§ **What the exercise asks**: The entries follow. Copy every line in which "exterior" appears.

§ **Material for this task**:
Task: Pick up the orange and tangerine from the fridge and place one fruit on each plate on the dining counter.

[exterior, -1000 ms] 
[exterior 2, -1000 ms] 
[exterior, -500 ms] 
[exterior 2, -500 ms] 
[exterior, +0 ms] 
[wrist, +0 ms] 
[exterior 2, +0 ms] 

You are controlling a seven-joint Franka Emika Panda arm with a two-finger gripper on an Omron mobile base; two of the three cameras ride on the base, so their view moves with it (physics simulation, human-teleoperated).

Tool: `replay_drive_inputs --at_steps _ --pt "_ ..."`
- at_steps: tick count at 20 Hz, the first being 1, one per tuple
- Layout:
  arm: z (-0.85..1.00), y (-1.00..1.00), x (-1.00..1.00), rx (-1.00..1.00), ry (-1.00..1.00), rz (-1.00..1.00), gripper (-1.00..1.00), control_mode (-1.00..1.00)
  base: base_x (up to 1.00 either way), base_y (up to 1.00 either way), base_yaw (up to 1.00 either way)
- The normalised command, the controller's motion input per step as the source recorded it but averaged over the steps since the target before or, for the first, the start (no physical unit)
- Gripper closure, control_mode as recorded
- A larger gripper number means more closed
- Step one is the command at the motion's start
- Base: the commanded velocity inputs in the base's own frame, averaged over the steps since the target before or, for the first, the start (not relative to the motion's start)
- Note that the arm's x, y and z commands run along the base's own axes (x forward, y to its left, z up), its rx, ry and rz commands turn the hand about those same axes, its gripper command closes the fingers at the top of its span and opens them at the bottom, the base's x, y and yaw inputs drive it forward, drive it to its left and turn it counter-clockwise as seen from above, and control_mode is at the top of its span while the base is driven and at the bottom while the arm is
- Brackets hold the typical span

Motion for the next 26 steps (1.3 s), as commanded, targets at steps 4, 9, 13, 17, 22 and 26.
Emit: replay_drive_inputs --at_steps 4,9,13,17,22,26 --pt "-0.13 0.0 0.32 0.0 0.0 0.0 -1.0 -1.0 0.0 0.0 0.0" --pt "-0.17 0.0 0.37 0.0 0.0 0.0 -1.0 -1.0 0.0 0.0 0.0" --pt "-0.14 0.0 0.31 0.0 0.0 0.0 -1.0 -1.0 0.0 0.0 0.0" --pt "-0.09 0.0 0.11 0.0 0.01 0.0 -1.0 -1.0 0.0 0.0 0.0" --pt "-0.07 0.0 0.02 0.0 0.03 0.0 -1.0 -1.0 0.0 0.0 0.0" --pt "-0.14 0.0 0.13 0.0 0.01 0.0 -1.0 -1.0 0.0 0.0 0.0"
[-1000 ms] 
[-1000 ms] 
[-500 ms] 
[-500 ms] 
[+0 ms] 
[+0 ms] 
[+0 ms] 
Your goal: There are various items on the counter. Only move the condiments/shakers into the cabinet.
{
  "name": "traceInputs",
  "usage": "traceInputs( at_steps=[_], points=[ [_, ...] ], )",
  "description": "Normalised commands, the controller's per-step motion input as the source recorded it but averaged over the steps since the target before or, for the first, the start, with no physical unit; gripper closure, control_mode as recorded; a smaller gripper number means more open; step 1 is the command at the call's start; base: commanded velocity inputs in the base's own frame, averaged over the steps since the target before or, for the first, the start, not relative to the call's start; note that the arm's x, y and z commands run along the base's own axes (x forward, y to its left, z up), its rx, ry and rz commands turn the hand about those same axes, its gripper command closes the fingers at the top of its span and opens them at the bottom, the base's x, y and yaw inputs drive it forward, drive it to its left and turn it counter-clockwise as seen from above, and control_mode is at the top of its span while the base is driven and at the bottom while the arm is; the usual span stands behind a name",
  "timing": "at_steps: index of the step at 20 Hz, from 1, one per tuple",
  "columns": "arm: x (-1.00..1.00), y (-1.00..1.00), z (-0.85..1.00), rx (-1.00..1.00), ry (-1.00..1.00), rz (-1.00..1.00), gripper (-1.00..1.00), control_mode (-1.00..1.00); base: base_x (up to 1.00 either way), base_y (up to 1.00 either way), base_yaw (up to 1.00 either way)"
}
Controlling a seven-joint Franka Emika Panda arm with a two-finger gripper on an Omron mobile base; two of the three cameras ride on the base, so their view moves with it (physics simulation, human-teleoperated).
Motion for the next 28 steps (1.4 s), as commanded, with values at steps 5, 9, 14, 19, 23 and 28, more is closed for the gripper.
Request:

§ **Exercise solution**:
[exterior, -1000 ms] 
[exterior 2, -1000 ms] 
[exterior, -500 ms] 
[exterior 2, -500 ms] 
[exterior, +0 ms] 
[exterior 2, +0 ms] 

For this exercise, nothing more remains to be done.